Enterprise AI agent governance

The audit log is the input layer

You cannot govern an AI agent acting on SAP GUI, Oracle EBS, or a Jack Henry green screen better than the agent's input layer lets you log it. Pixel agents leave a video. Accessibility-tree agents leave a structured per-step record: step_id, element role, application_name, field name, before and after value, duration_ms, retry_count, error_category. That shape is what maps cleanly onto SOX, HIPAA, and SOC 2 controls. The control plane sits on top of it; it cannot replace it.

M
Matthew Diakonov
9 min read

Direct answer (verified 2026-05-05)

Three things have to be true for AI agent governance on legacy systems to work: every action carries an identity (caller, org, execution), every action is structured (step id, element role, application, field, before and after value, duration, retry count), and every failure is attributable (Infrastructure vs WorkflowLogic vs Unknown). The first two are not policy choices, they are determined by the agent's input layer. Agents driving Windows accessibility APIs get all three by construction; pixel agents and pure-LLM “see and click” loops cannot without a redesign.

The thesis

Most writing about enterprise AI agent governance treats the control plane as the answer: identity for agents, policy engines, threat response, an enterprise “agent control plane” that sits above whatever the agents actually do. That layer is real and necessary. It is not sufficient.

The reason it is not sufficient on legacy systems is mundane. SAP GUI, Oracle EBS, Jack Henry, Fiserv, FIS, Epic, Cerner, eClinicalWorks, mainframe terminals do not ship the kind of audit logs you need to reconstruct an automated session from the system side. SAP's CDPOS / CDHDR change documents help for some objects and not others. Banking-core green screens are usually mute. So the agent itself becomes the only complete record of what happened in the screen. And the shape of that record is fixed by the agent's input layer, not by the policy engine wrapped around it.

A pixel-matching or screenshot-based agent saw a 1920x1080 image, predicted a coordinate, and dispatched a click. What it can log is that image and that coordinate. A “see and click” LLM agent can log its own prose, but the link from the prose to the actual control is whatever the model chose to say, not a stable identifier. An accessibility-API agent, in contrast, walked a tree of named elements that the OS exposes for screen readers. It always knew the role, the application, the automation_id, the field name, and (for text input) the value before and after. The structured record is a side effect of how the agent had to find the control in the first place.

What lands in the log, exactly

This is the StepResult struct that every Mediar step writes intoworkflow_executions.execution_logs, alongside the columns on the row itself. It is unedited from the executor source on disk.

// crates/executor/src/models/execution.rs (lines 75-95)
#[derive(Debug, Clone, Serialize, Deserialize)]
pub struct StepResult {
    pub step_id: String,
    pub tool_name: String,
    pub status: StepStatus,            // Pending | Running | Success | Failed | Skipped | Retrying
    pub result: Option<Value>,
    pub error: Option<String>,
    pub duration_ms: Option<u64>,
    pub retry_count: Option<u32>,
}

// On the workflow_executions row itself:
//   trace_id           OpenTelemetry trace, joins to ClickHouse logs
//   client_id          who called the agent
//   client_ip          where from
//   execution_params   the inputs passed in
//   results            the structured output
//   execution_logs     jsonb step-by-step
//   screenshots        per-step image array
//   error_message      on failure
//   error_category     Infrastructure | WorkflowLogic | Unknown
//   started_at, completed_at, execution_duration_seconds

The recorder side, which captures the workflow once before the agent runs it deterministically forever after, emits one log line per UI event with the element identity attached.
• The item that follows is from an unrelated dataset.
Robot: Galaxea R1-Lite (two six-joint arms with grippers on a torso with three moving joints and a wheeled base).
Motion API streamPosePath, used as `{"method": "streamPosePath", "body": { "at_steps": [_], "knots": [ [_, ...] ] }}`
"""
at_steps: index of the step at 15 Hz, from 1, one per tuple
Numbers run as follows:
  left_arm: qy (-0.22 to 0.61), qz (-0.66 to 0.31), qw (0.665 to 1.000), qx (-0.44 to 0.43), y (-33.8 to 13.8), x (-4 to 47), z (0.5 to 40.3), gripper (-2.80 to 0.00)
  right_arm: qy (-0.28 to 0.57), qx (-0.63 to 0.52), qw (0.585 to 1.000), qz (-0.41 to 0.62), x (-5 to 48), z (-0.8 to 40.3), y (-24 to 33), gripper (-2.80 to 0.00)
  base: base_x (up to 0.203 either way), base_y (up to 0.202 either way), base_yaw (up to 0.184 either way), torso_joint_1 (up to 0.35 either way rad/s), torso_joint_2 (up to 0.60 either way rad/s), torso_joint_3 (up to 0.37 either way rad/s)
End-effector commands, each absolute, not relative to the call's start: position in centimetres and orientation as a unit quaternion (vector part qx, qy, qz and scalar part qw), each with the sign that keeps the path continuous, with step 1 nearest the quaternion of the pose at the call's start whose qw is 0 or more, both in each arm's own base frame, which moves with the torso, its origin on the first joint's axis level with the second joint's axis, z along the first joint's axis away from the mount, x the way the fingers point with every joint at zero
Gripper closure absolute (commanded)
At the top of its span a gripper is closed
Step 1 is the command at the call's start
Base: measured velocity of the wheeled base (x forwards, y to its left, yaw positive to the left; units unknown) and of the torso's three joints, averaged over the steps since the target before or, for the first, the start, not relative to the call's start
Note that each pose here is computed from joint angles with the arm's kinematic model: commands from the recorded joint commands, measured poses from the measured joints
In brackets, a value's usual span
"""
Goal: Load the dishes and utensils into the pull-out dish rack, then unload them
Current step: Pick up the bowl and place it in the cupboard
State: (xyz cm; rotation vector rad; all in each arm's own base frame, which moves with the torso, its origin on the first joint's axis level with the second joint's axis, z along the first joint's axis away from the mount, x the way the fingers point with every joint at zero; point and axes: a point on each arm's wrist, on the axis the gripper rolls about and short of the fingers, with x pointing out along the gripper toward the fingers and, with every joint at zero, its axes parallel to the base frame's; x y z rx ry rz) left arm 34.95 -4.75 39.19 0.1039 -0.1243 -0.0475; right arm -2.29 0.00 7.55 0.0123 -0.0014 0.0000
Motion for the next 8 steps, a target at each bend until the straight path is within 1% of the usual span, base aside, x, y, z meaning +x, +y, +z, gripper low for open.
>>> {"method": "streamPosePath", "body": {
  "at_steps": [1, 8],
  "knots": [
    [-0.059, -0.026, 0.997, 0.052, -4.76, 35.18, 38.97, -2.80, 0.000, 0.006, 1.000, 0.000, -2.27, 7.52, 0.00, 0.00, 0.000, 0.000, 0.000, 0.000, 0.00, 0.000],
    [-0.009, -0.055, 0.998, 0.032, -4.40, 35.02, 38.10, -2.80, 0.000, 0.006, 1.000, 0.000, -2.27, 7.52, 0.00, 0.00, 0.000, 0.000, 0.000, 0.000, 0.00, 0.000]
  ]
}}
The OS gives the recorder the role and application name for free; that is the same API a screen reader uses to read controls aloud.

// apps/desktop/src-tauri/src/workflow_recorder.rs (lines 620-700, abridged)
fn log_event_verbose(event: &TerminatorWorkflowEvent, n: i32) {
    match event {
        TerminatorWorkflowEvent::TextInputCompleted(e) => {
            // "field_name", "field_type", "text_value", "keystroke_count"
            // captured from the OS accessibility tree, not from a screenshot
            info!("TEXT INPUT {}: \"{}\" ({} keystrokes) field=\"{}\" type={}",
                n, e.text_value, e.keystroke_count, e.field_name, e.field_type);
        }
        TerminatorWorkflowEvent::Click(e) => {
            // role(), application_name() - the same identifiers a screen reader uses
            info!("CLICK {}: \"{}\" role={} app={}",
                n, e.element_text, e.metadata.ui_element.role(),
                e.metadata.ui_element.application_name());
        }
        // ...
    }
}

Source files: crates/executor/src/models/execution.rs and apps/desktop/src-tauri/src/workflow_recorder.rs in the Mediar product repo. The recorder uses the Windows UI Automation tree, the same surface area exposed in the open-source Terminator SDK.

Where the audit fields come from

The legacy desktop apps on the left have no API. They expose themselves to screen readers via OS accessibility, and that is the only structured surface there is. Mediar treats that surface as the ground truth for both finding the control and logging what was done to it. The same tree walk that locates a SAP customer field also names it for the audit row.

One walk of the tree, two outputs: an action and a record

SAP GUI window
Jack Henry teller
Epic chart
Oracle EBS form
Mainframe terminal
OS accessibility tree
step_id, tool_name
element role + automation_id
field name, before, after
duration_ms, retry_count
error_category, trace_id

Failures are attributable, not narrated

Half of governance is “what happened when something went wrong, and was the agent allowed to recover by itself”. Mediar splits failures into three categories at runtime via a static classifier in the executor; only Infrastructure failures auto-retry, WorkflowLogic ones halt and escalate.

// crates/executor/src/config/retry.rs (lines 46-164, abridged)
#[derive(Debug, Clone, PartialEq)]
pub enum ErrorCategory {
    Infrastructure,   // VM down, MCP unreachable, network reset; retry automatically
    WorkflowLogic,    // Validation failed, record not found, permission denied; do NOT retry
    Unknown,          // Ambiguous; surface for human review
}

pub fn classify_error(error_message: &str) -> ErrorCategory {
    let infrastructure_patterns = [
        "connection refused", "connection reset", "503 service",
        "vm is down", "machine not responding", "deadline exceeded",
        // 30+ patterns
    ];
    let workflow_logic_patterns = [
        "validation failed", "invalid input", "missing required",
        "record not found", "permission denied", "unauthorized",
        "step failed", "assertion failed",
        // 18 patterns
    ];
    // ...
}

The implication for a control owner: a “permission denied” or “validation failed” in a legacy app will not get retried into a thousand events that hammer the system. It surfaces, with its category and step, on the workflow_executions row. The retry budget itself (max_infrastructure_retries: 3, exponential backoff starting at 30s, capped at 10 minutes) lives in retry.rs and is part of the workflow definition the auditor reads.

Side by side: the audit log a control owner gets

This is the comparison that matters when you write the controls document. Same workflow on SAP GUI, two different agent architectures, two very different review experiences.

FeaturePixel or vision agentAccessibility-API agent (Mediar)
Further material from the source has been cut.